To block radio frequency (RF) listening devices, more office designs include RF-blocking films over windows and waveguides in mechanical ducts. Design and construction plans also ensure that offices are free of any small gaps that could allow RF penetration.

“I think of sound and radio frequency like water: If there is any kind of gap, they will go right through it,” Ormsby said.

On occasion, security measures at office buildings also address the prospect of a physical assault on the property by installing ballistic or force-protection products.

For one recent office project, Arium AE designed a highly secure main entrance that includes Level 3 ballistics protection – enough to block several shots from a .44 Magnum or blunt force with an object.

Colorful street markings at Johnston Square make drivers more attentive. Photo courtesy of the Neighborhood Design Center.

“The goal is to block someone from entering long enough for other people to get to safety and for help to arrive,” she said.

 

Creating that level of protection meant installing very thick Level 3 glazing, a Level 3 ballistic door frame and adding fiberglass panels inside the wall around the entry to prevent any point of failure in the glass, frame or surrounding gyprock that would enable an intruder to enter.

Most safety measures on commercial properties, however, are much less daunting and often innocuous.

Increasingly, retail centers, business districts and mixed-use communities are employing some fundamentals of Crime Prevention Through Environmental Design (CPTED). Although the CPTED model is more commonly associated with K-12 schools, it can promote safety in nearly any environment through its five design principles:

  • Natural surveillance through improved visibility
  • Natural access control through clear boundaries around properties and prominent entrances to buildings
  • Territorial reinforcement to demonstrate the ownership and appropriate uses of the property
  • Heightened maintenance to show a property is tended and secured
  • Social management that encourages people to use the property in positive ways.

A study of CPTED design principles applied to several neighborhoods in Philadelphia concluded that gun violence subsequently dropped by 29.9 percent, burglaries by 21.9 percent and overall crime by 13.3 percent.

In Baltimore, the Neighborhood Design Center has helped community groups implement CPTED projects in residential and commercial areas. The projects have delivered insights on how to create safer environments, said Jen Goold, Executive Director.

“Super high quality pedestrian environments create the highest level of safety through environmental design,” Goold said.

Layered lighting – which mingles street lights, building lights, even lighted art installations – improves safety in outdoor spaces. Photo courtesy of the Neighborhood Design Center.

Such environments include a physical layout that has few visual barriers and provides individuals with high visibility of their surroundings. They also include extensive, layered lighting.

“Over-lighting a place actually makes people feel less safe,” Goold said. “You have to be more nuanced in your lighting to make people feel safe and comfortable.”

That can be achieved by combining streetlights with string lights over outdoor areas, illuminated signs on buildings, public art that is lit and other design features.

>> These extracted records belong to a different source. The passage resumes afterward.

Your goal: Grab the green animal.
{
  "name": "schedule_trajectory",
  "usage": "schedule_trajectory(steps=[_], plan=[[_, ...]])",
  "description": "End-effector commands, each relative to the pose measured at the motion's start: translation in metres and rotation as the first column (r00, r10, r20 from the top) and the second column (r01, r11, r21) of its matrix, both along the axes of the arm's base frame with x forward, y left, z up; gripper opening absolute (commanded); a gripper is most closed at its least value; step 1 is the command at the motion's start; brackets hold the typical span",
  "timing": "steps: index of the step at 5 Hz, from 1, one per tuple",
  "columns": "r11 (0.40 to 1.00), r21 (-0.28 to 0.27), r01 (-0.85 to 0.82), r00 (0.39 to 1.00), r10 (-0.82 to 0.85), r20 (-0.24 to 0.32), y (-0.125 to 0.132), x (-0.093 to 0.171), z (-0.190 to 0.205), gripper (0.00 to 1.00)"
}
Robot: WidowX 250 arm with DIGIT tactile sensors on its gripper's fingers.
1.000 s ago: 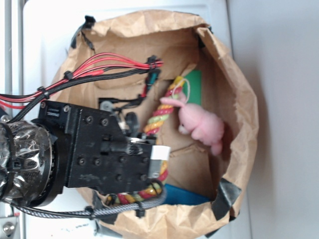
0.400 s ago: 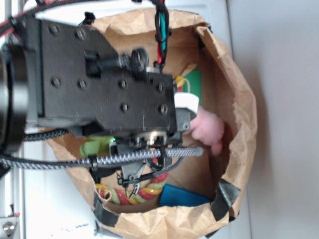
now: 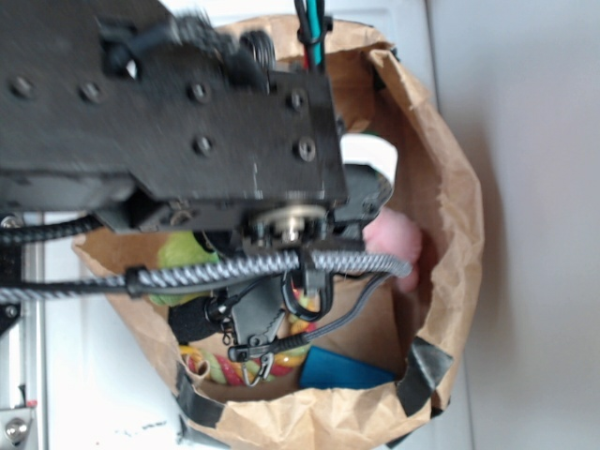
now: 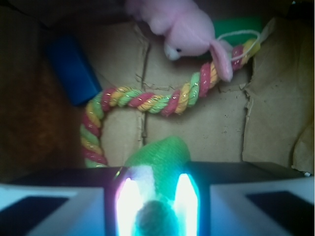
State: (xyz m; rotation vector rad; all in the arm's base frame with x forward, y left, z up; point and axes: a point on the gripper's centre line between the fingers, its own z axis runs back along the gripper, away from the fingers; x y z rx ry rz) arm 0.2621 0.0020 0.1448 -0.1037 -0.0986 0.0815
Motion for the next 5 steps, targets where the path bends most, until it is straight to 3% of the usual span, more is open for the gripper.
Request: schedule_trajectory(steps=[1,2,3,5], plan=[[0.999,0.021,-0.05,0.988,0.047,0.144,0.003,0.011,0.049,0.0],[0.997,0.041,-0.072,0.981,0.064,0.181,-0.001,0.014,0.055,0.0],[0.995,0.047,-0.09,0.963,0.075,0.258,-0.005,0.017,0.06,0.0],[0.996,0.043,-0.08,0.961,0.065,0.268,-0.006,0.02,0.062,0.0]])
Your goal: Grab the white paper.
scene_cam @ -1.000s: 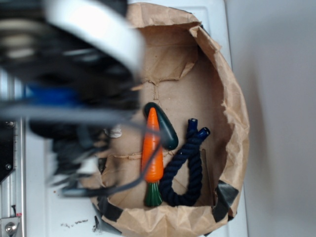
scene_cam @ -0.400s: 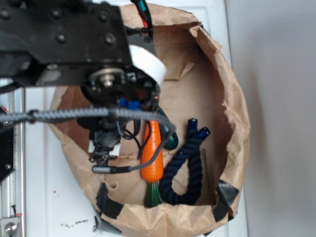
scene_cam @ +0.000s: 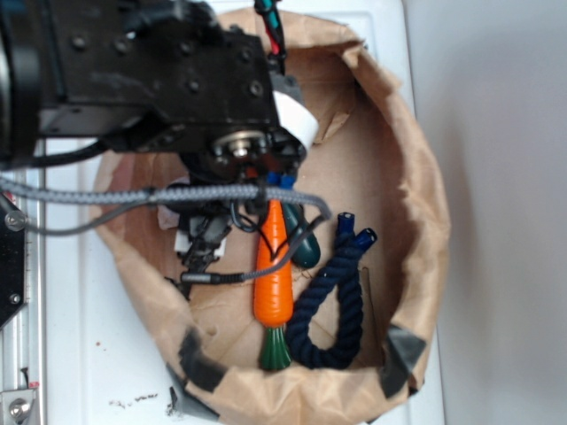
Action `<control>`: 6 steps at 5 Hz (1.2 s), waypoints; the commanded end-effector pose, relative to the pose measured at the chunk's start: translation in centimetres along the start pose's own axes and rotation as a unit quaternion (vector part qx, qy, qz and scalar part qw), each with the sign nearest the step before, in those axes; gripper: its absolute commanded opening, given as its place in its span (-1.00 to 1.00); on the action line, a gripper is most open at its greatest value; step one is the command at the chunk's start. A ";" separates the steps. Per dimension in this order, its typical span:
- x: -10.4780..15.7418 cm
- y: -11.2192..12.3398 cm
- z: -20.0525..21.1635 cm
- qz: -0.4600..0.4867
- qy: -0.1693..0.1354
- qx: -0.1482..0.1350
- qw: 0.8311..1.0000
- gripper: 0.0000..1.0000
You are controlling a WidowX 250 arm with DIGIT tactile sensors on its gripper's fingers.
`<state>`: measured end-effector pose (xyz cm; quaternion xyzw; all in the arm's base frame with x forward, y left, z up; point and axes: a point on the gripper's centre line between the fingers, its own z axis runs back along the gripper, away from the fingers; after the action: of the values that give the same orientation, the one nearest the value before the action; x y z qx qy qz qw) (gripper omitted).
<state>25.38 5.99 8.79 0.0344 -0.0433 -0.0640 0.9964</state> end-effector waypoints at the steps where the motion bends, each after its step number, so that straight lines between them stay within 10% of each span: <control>1: 0.0 1.7 -1.9 0.021 0.009 0.045 0.999 1.00; 4: -2.7 -2.2 -1.9 -0.004 0.038 -0.056 0.998 1.00; 6: -1.3 -2.5 -2.0 -0.003 0.042 -0.056 0.998 1.00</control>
<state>23.12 3.71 5.28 -0.0250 0.0226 -0.0698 0.9970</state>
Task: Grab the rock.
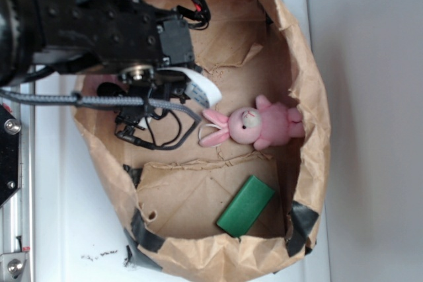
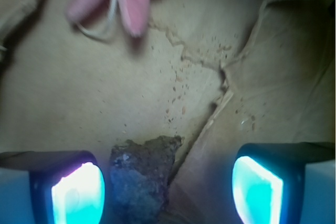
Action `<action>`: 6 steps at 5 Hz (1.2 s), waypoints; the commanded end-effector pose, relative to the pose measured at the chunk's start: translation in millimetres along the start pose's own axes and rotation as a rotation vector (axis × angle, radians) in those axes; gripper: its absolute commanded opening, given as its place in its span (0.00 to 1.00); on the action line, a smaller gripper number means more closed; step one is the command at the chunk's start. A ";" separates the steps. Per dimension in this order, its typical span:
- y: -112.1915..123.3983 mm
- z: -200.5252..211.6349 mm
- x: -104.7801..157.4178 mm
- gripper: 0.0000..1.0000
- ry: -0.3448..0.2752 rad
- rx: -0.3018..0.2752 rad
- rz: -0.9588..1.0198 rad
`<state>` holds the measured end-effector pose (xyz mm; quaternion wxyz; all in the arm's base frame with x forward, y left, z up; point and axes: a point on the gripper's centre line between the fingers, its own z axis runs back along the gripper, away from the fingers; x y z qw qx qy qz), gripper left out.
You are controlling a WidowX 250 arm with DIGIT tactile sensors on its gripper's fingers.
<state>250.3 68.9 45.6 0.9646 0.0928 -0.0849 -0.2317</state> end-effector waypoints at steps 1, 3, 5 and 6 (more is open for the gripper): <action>-15.4 -9.8 -0.9 1.00 0.028 0.022 -0.038; -28.3 -12.5 -3.7 1.00 0.027 0.005 -0.055; -26.9 -10.4 -1.9 0.00 0.004 -0.001 -0.049; -25.4 -10.2 -1.5 0.00 -0.006 0.011 -0.039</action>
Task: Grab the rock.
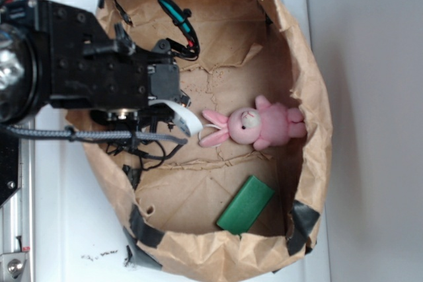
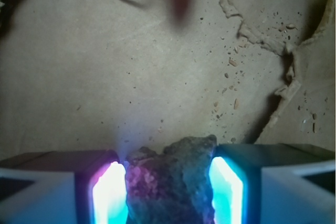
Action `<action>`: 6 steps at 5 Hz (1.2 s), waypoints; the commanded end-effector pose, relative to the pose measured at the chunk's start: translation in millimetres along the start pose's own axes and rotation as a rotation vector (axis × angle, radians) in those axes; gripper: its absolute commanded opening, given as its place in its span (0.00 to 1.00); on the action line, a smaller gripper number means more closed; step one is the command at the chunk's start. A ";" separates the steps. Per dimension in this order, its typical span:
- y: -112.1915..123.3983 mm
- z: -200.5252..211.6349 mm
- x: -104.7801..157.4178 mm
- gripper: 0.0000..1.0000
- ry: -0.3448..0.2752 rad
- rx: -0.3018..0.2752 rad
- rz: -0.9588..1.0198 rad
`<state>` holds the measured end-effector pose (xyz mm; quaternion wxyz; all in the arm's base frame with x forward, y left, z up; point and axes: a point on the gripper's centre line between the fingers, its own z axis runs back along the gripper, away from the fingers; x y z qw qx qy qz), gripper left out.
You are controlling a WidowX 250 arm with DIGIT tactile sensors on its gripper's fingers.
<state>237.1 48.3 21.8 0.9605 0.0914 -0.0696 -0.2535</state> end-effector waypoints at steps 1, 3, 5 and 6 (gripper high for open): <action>13.4 16.3 4.4 0.00 -0.035 0.022 0.075; 21.8 81.0 24.6 0.00 -0.185 -0.082 0.225; 32.0 123.1 43.5 0.00 -0.230 -0.082 0.489; 44.2 126.1 52.3 0.00 -0.098 -0.042 0.683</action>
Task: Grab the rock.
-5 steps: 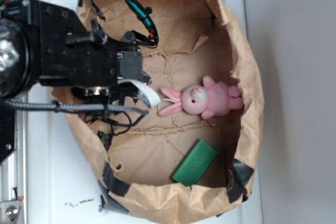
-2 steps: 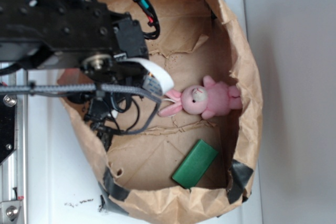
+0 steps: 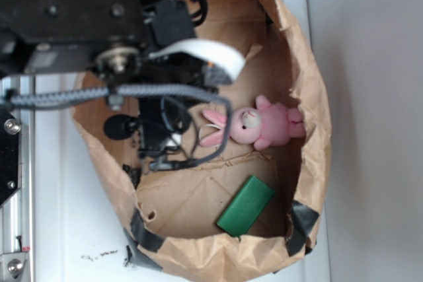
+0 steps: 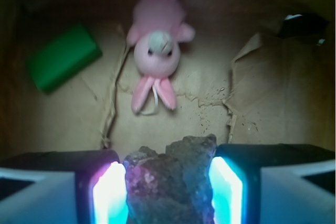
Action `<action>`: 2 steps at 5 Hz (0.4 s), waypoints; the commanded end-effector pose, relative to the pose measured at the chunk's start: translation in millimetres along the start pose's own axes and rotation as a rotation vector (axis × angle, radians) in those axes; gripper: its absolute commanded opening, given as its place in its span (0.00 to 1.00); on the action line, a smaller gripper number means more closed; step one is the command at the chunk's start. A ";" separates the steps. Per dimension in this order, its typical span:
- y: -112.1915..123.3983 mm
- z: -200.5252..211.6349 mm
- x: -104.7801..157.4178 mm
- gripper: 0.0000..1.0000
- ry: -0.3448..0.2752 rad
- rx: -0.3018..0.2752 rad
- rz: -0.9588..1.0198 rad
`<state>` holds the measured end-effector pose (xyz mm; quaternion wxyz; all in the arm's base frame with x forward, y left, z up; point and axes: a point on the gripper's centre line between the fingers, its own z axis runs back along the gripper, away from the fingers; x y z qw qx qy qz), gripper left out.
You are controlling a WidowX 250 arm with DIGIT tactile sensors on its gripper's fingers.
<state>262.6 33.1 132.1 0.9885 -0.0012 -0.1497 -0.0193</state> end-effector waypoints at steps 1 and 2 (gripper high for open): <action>7.4 21.8 34.2 0.00 0.046 0.143 0.292; 3.3 28.9 34.5 0.00 0.050 0.123 0.311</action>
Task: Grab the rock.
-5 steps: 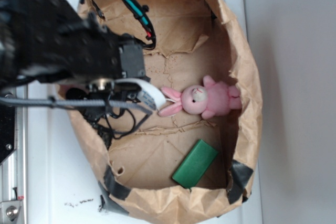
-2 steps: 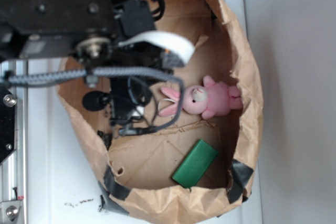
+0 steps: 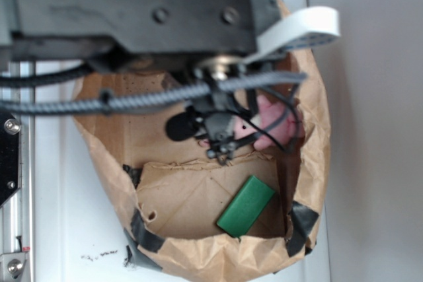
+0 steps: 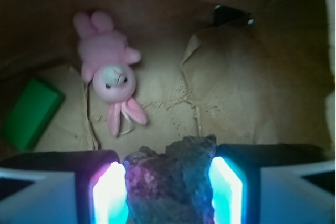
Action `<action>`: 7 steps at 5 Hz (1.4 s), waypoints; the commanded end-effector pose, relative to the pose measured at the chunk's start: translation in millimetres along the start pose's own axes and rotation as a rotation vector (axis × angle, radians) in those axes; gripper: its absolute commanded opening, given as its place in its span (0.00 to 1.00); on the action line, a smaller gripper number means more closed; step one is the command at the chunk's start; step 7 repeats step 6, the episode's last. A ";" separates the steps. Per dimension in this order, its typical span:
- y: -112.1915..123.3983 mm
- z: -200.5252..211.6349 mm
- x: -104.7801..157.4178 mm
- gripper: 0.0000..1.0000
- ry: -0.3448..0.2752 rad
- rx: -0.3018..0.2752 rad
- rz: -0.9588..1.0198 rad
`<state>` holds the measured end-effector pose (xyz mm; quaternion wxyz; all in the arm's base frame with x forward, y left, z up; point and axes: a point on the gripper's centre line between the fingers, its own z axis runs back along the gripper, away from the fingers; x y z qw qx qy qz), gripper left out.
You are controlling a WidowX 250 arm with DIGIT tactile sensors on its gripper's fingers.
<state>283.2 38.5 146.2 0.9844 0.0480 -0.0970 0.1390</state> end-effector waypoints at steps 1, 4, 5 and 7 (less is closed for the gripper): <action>-3.6 31.2 5.8 0.00 -0.084 -0.075 -0.008; -15.7 49.9 -2.7 0.00 -0.195 -0.168 -0.178; -18.0 47.3 -4.4 0.00 -0.188 -0.158 -0.179; -15.8 43.9 -2.0 0.00 -0.179 -0.147 -0.164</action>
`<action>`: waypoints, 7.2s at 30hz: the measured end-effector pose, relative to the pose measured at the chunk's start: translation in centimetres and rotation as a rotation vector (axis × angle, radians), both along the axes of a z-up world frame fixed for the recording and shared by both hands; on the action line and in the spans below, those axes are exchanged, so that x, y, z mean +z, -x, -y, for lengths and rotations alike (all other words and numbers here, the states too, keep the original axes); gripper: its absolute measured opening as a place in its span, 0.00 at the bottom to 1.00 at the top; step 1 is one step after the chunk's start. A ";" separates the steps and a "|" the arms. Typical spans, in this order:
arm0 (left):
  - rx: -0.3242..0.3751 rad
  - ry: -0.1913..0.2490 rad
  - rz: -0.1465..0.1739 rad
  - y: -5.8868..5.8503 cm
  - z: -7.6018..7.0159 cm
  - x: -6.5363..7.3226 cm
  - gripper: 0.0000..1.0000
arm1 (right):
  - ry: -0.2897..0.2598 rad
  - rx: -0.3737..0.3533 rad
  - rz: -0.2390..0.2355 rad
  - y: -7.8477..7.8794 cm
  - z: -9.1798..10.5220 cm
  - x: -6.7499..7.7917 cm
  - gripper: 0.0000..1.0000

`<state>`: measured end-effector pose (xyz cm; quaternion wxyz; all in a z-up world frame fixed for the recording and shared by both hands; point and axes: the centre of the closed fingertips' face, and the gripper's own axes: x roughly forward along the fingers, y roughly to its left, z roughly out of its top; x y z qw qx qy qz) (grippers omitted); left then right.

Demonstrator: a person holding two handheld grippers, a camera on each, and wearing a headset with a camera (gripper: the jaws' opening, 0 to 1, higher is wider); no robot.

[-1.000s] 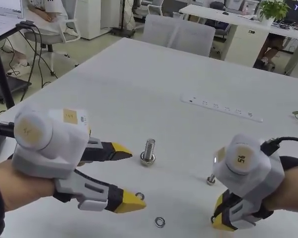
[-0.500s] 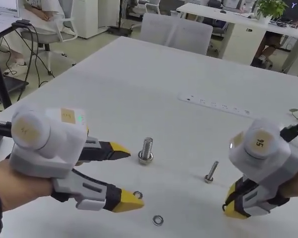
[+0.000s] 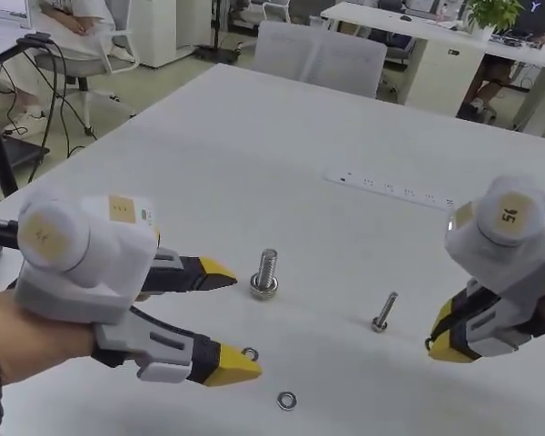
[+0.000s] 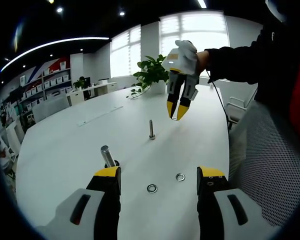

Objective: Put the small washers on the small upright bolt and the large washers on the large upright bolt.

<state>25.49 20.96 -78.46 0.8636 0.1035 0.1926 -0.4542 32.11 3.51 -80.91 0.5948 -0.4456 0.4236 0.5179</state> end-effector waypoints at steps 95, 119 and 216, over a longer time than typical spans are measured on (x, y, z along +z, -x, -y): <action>0.031 -0.013 -0.054 -0.3 -0.6 -1.4 0.60 | 0.013 0.060 -0.066 -4.2 -4.0 -5.6 0.14; 0.033 -0.017 -0.052 -0.4 -0.6 -1.3 0.60 | 0.005 0.109 -0.073 -3.0 -5.8 -5.2 0.14; 0.034 -0.026 -0.013 0.6 -0.7 0.1 0.61 | -0.027 0.196 -0.077 6.2 -7.4 -3.4 0.24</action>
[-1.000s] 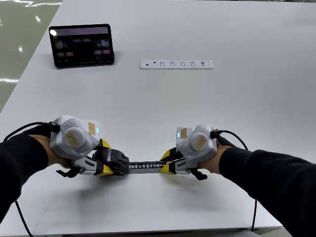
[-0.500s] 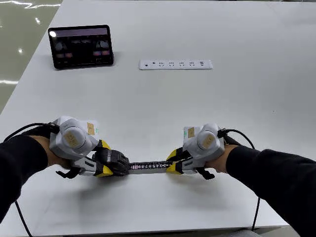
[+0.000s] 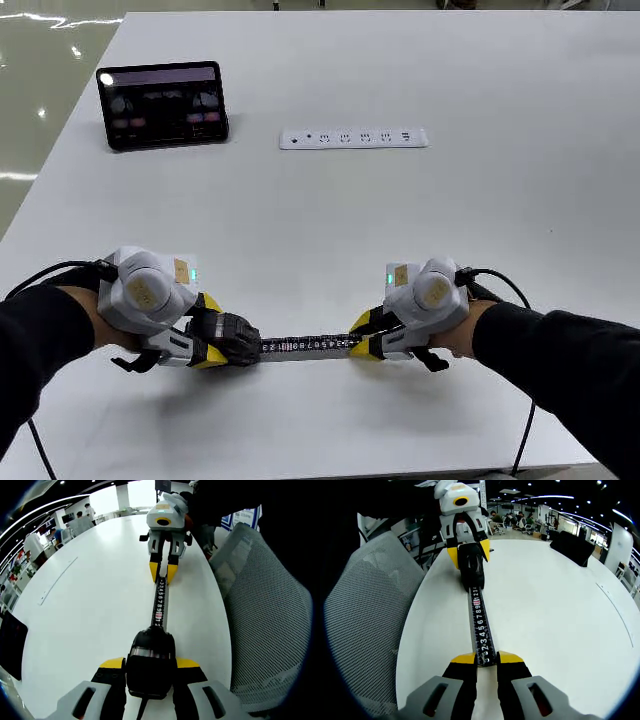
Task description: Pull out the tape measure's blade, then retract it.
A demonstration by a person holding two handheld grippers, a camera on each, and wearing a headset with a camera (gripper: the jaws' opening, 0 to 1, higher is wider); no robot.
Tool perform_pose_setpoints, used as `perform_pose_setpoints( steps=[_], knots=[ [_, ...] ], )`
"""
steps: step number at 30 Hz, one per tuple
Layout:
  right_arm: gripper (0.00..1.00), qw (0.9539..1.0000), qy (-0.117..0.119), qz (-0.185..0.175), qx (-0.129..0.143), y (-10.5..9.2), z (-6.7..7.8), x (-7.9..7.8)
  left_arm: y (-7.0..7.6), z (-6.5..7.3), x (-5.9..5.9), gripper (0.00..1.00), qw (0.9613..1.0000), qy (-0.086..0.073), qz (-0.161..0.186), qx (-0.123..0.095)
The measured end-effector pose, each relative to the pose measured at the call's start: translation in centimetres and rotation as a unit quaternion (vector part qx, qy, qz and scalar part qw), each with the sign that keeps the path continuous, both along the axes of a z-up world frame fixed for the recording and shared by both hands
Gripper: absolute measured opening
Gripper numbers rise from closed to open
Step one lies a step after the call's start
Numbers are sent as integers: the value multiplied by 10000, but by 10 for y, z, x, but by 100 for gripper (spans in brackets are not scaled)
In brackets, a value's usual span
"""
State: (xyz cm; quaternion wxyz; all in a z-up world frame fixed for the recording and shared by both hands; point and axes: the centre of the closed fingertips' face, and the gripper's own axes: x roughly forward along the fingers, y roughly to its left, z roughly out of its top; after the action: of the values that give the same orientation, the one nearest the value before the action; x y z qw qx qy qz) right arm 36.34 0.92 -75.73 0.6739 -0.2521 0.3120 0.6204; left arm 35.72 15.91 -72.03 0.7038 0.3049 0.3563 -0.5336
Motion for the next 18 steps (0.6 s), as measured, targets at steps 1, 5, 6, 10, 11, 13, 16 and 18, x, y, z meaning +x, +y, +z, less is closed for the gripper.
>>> perform_pose_setpoints(
  steps=[1,5,6,10,11,13,16,18],
  knots=[
    [10,10000,0,-10,2,-1,0,0,0,0,0,32,10000,2,3,0],
    [10,10000,6,-39,4,-6,0,-1,0,0,0,32,10000,5,13,-7],
    [9,10000,2,-41,-3,-7,0,-1,0,0,0,32,10000,5,13,-6],
    [9,10000,-2,-62,-21,-13,1,-1,0,0,0,32,10000,10,22,-8],
    [9,10000,-9,-63,-32,-14,1,-1,0,0,0,32,10000,15,31,-13],
    [9,10000,-16,-60,-47,-16,2,-1,0,0,-1,32,10000,15,32,-12],
    [9,10000,-19,-63,-55,-18,2,-1,-1,1,-1,32,10000,20,30,-6],
    [9,10000,-19,-67,-60,-20,2,0,-1,1,-1,32,10000,25,33,-4]
  ],
)
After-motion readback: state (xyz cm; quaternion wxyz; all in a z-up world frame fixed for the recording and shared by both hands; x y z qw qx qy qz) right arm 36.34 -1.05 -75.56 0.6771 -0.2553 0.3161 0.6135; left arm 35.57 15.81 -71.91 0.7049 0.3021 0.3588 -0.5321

“Also at the pedestrian level, people want something visual and psychologically friendly about every 15 feet for them to feel comfortable walking in that area,” Goold said, noting that people on the street are key to a safe environment. “So, you have to create a lot of visual variety with storefront displays or public spaces. Including things that make people smile, that add a little humor or delight will create spaces that people truly gravitate towards rather than just tolerating.”

Even the color of lines painted in the road can improve safety, Goold said.

“Having interesting visual elements outside of your car really changes driver behavior,” she said. “If the road landscape is very monotonous and doesn’t have visual changes, you tend to drive faster and pay less attention to whether there is a pedestrian nearby. Having colorful crosswalks, public art, street trees, all of those things wake you up as a driver and make you more conscious of other people and things around you.”